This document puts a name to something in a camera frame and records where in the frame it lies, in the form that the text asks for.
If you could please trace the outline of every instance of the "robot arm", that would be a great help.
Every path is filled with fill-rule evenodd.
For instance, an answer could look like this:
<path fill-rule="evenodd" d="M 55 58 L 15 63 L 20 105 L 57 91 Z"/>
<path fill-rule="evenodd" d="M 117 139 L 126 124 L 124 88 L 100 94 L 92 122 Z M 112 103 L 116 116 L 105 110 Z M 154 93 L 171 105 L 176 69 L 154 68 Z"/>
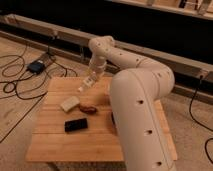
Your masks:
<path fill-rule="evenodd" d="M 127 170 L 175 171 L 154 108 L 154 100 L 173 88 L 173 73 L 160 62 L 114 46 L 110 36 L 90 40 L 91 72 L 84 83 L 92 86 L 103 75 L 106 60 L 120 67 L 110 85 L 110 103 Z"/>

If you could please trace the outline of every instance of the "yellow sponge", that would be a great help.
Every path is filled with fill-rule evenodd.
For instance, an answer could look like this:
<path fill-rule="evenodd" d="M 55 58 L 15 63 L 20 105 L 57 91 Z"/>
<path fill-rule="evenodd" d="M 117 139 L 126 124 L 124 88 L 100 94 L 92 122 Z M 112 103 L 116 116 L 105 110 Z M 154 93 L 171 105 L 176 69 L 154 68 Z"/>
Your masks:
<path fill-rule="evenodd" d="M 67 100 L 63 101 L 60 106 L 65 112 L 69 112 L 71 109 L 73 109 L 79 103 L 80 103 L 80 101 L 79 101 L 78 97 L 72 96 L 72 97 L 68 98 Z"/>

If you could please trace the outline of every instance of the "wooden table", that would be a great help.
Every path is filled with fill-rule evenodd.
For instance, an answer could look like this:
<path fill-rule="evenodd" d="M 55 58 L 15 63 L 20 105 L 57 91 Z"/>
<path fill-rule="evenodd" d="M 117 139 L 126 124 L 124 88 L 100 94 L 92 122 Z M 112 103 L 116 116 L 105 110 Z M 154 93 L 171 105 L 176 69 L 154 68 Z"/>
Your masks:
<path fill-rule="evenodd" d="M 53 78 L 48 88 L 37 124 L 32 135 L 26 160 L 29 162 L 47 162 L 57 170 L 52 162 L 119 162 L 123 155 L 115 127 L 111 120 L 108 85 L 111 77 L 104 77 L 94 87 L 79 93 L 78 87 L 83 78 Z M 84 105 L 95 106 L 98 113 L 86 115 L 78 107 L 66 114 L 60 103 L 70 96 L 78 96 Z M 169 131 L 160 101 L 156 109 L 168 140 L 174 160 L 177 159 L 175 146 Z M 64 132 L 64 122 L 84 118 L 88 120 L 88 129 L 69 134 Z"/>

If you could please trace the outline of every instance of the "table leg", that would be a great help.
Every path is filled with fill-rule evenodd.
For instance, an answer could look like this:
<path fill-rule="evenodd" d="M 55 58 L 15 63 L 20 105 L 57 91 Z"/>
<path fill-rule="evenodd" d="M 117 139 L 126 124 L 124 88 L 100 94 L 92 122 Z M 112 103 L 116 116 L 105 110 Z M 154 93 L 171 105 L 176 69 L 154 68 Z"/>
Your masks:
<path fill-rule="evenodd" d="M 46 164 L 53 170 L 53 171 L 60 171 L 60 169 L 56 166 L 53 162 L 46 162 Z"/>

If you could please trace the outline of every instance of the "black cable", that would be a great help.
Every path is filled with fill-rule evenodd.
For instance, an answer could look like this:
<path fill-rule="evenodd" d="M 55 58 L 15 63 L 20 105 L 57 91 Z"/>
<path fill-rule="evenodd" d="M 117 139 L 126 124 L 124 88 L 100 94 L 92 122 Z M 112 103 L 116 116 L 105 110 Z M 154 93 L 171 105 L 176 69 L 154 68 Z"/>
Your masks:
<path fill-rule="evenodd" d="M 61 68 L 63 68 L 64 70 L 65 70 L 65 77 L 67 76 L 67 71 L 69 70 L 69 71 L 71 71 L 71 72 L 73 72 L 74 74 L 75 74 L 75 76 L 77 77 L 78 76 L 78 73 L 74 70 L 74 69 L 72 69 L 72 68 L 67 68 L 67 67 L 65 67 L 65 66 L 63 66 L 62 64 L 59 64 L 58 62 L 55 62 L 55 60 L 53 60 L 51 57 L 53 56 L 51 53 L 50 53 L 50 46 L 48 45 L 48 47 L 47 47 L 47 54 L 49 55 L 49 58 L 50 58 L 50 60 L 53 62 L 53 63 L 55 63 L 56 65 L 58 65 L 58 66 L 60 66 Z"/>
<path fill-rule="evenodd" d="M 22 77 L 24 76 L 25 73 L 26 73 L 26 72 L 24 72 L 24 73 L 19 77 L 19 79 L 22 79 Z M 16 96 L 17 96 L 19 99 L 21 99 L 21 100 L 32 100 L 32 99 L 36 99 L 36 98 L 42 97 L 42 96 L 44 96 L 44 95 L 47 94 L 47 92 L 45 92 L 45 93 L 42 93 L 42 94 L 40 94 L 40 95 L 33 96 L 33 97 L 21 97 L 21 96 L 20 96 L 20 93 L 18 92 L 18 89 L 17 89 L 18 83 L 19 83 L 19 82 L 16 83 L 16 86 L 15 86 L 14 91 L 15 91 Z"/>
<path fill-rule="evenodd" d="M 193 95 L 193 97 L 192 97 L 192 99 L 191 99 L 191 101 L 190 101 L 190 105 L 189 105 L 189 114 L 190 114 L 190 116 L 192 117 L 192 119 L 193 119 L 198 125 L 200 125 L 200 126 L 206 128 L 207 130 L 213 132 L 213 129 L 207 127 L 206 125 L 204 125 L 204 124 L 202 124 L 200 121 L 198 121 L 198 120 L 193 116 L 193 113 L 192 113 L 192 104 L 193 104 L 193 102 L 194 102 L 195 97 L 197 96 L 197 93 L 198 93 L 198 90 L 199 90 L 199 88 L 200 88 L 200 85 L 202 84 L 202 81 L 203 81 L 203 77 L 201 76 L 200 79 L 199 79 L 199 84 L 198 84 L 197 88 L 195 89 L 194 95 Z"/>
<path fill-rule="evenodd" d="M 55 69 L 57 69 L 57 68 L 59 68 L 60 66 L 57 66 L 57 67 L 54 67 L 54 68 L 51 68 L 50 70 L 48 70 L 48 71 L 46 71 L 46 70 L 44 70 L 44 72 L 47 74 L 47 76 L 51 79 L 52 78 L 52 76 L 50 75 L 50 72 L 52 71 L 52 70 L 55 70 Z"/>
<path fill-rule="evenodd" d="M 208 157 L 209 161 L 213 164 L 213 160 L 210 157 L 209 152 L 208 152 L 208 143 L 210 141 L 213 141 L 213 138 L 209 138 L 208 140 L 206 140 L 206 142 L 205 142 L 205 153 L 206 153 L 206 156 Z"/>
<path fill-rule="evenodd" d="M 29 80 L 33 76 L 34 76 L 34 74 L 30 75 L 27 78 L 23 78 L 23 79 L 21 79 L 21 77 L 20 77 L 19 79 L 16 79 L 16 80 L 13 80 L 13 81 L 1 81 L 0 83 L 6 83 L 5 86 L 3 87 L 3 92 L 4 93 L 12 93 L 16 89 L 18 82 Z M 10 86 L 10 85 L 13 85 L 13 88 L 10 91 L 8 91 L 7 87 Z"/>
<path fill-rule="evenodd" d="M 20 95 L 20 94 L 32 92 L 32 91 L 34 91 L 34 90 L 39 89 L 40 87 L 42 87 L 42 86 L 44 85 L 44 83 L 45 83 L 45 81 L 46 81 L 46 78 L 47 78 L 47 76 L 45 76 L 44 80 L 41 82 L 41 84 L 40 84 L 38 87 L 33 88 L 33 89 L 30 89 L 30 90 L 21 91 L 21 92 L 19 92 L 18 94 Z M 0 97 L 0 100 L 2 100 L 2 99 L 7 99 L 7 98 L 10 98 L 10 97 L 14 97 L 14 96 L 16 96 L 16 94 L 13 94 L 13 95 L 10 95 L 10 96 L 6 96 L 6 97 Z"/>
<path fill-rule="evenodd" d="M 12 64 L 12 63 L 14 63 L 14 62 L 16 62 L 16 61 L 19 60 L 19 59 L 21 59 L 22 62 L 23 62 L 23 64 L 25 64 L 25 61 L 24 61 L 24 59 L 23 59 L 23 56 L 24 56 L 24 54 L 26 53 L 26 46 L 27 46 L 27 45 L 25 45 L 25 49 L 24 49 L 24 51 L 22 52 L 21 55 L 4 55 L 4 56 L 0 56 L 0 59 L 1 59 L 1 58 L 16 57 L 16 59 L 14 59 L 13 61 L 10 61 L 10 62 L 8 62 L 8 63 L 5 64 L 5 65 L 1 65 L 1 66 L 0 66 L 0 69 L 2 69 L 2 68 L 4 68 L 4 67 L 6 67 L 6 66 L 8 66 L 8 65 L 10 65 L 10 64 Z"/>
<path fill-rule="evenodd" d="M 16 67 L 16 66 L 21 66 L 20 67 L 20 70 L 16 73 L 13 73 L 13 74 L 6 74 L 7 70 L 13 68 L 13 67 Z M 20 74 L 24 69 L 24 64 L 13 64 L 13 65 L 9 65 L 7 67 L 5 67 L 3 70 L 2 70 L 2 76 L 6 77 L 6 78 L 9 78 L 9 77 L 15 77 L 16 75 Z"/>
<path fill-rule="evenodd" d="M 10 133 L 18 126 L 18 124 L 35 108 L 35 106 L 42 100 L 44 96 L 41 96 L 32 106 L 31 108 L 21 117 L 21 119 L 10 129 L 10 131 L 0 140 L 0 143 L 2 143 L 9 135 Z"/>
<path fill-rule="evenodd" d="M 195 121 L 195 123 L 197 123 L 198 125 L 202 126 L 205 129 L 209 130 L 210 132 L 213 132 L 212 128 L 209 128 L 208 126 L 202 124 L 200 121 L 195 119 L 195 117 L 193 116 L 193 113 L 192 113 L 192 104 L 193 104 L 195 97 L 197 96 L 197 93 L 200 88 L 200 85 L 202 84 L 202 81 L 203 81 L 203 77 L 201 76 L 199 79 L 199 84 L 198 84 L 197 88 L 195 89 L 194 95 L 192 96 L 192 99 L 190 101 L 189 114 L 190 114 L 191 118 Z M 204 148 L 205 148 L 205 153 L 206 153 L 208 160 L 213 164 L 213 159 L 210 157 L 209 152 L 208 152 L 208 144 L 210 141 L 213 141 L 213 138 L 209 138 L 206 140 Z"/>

About this exercise: List every line in the records above that contains the word "table".

Response:
If you could please trace the outline of every instance of the "wooden table", that would be a great help.
If you could please trace the outline of every instance of the "table leg", that would be a great help.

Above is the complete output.